Arguments pertinents
1. Irrecevabilité de la requête : Le tribunal a souligné que, selon l'article R. 412-1 du code de justice administrative, la requête doit être accompagnée de l'acte attaqué ou d'une preuve de l'exercice d'un recours préalable. M. B n'ayant pas régularisé sa requête, celle-ci est déclarée manifestement irrecevable.
2. Recours administratif préalable obligatoire : Le tribunal a rappelé que, conformément à l'article L. 134-2 du code de l'action sociale et des familles, un recours administratif préalable est obligatoire avant de saisir le juge. La décision prise suite à ce recours est la seule qui peut être contestée devant le tribunal.
3. Délai de régularisation : Le tribunal a noté que M. B a été informé par courrier du 12 décembre 2023 de la nécessité de régulariser sa requête dans un délai de quinze jours, mais n'a pas respecté ce délai.

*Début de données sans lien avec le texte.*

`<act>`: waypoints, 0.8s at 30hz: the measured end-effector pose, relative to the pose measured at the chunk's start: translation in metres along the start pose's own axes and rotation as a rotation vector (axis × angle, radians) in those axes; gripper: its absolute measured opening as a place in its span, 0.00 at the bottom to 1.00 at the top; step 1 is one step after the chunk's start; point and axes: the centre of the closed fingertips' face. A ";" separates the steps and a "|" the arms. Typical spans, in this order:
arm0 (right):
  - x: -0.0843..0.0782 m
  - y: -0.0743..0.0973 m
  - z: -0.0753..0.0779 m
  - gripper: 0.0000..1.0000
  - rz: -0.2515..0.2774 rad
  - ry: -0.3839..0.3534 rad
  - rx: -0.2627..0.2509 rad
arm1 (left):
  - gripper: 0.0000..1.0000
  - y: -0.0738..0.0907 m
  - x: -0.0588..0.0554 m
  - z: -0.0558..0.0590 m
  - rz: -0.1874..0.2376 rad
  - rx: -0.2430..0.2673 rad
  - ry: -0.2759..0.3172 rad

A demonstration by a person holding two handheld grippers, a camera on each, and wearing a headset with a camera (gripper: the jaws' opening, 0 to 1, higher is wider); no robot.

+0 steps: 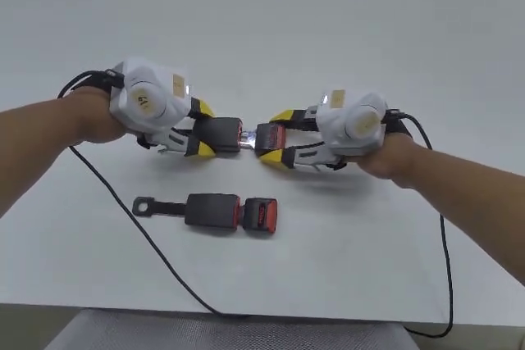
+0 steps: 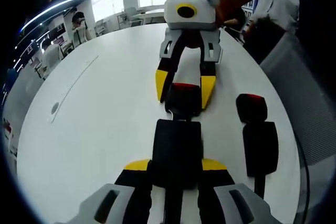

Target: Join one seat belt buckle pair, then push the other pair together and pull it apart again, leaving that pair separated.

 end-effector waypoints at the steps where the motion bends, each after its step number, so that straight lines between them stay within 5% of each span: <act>1: 0.000 -0.001 0.000 0.36 -0.001 0.000 0.000 | 0.34 0.000 0.000 0.000 -0.001 -0.001 -0.001; 24: 0.005 -0.020 -0.004 0.36 -0.037 0.005 0.016 | 0.33 -0.001 0.002 0.001 -0.010 -0.028 -0.035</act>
Point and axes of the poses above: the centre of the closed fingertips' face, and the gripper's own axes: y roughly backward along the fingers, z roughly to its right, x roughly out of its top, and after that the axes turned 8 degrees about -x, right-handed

Interprétations et citations légales
1. Recours administratif préalable : L'article L. 134-2 du code de l'action sociale et des familles stipule que "les recours contentieux formés contre les décisions mentionnées à l'article L. 134-1 sont précédés d'un recours administratif préalable exercé devant l'auteur de la décision contestée." Cela signifie que le juge ne peut examiner la requête tant que le recours préalable n'a pas été exercé et tranché.
2. Conditions de recevabilité : L'article R. 412-1 du code de justice administrative précise que "la requête doit, à peine d'irrecevabilité, être accompagnée, sauf impossibilité justifiée, de l'acte attaqué ou, dans le cas mentionné à l'article R. 421-2, de la pièce justifiant de la date de dépôt de la réclamation." Cette disposition impose une exigence formelle pour la recevabilité des requêtes, renforçant l'importance de la régularisation.
3. Délai de régularisation : L'article R. 612-1 du code de justice administrative indique que "lorsque des conclusions sont entachées d'une irrecevabilité susceptible d'être couverte après l'expiration du délai de recours, la juridiction ne peut les rejeter en relevant d'office cette irrecevabilité qu'après avoir invité leur auteur à les régulariser." Dans ce cas, le tribunal a respecté cette procédure en invitant M. B à régulariser sa requête, mais celui-ci n'a pas agi dans le délai imparti.
En conclusion, la décision du tribunal repose sur des bases juridiques solides, soulignant l'importance du respect des procédures administratives préalables avant de saisir le juge.